In one famous case of crime scene contamination, German police searched for around 15 years for a serial killer they called the “Phantom of Heilbronn” — an unknown female linked by traces of DNA to six murders across Germany and Austria. In 2009, the police found their “suspect”: a worker at a factory that produced the cotton swabs police used in their investigations had been accidentally contaminating them with her own DNA.

Contamination is not the only way DNA forensics can lead to injustice. Consider the frequent claim that it is highly unlikely, if not impossible, for two DNA profiles to match by coincidence. A 2005 audit of Arizona’s DNA database showed that, out of some 65,000 profiles, nearly 150 pairs matched at a level typically considered high enough to identify and prosecute suspects. Yet these profiles were clearly from different people.

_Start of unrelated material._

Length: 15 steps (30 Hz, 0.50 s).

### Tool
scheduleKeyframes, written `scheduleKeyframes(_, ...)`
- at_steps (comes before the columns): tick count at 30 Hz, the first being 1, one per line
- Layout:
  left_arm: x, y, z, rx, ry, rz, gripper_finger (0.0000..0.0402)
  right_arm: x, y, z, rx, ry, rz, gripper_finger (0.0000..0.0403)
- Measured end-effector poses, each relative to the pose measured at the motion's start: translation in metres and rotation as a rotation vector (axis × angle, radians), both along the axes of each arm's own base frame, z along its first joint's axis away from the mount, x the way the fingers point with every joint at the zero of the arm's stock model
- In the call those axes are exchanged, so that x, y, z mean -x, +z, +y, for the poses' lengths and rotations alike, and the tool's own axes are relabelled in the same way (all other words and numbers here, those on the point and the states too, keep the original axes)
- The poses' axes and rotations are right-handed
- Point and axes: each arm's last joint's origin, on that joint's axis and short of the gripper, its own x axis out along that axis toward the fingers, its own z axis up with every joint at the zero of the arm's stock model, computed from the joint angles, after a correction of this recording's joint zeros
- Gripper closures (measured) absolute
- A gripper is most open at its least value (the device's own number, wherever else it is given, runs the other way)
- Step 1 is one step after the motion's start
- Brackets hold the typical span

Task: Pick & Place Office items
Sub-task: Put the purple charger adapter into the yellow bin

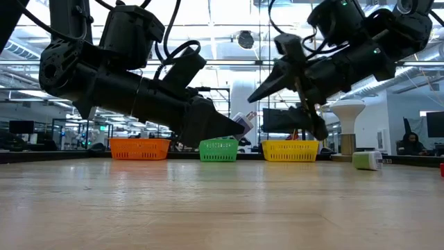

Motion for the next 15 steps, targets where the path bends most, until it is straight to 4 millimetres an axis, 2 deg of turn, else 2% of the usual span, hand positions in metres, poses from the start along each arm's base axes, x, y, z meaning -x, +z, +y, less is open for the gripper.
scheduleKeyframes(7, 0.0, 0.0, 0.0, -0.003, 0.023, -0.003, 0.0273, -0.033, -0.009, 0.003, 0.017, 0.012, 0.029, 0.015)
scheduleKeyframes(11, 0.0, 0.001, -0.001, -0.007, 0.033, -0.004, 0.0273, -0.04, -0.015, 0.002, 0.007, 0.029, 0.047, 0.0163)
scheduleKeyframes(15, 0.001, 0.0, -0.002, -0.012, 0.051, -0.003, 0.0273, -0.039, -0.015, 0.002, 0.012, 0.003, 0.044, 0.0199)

There are also problems with the way DNA evidence is interpreted and presented to juries. In 2008, John Puckett — a California man in his 70s with a sexual assault record — was accused of a 1972 killing, after a trawl of the state database partially linked his DNA to crime scene evidence. As in the Anderson case, Mr. Puckett was identified and implicated primarily by this evidence. Jurors — told that there was only a one-in-1.1 million chance that this DNA match was pure coincidence — convicted him. He is now serving a life sentence.

But that one-in-1.1 million figure is misleading, according to two different expert committees, one convened by the F.B.I., the other by the National Research Council. It reflects the chance of a coincidental match in relation to the size of the general population (assuming that the suspect is the only one examined and is not related to the real culprit). Instead of the general population, we should be looking at only the number of profiles in the DNA database. Taking the size of the database into account in Mr. Puckett’s case (and, again, assuming the real culprit’s profile is not in the database) would have led to a dramatic change in the estimate, to one in three.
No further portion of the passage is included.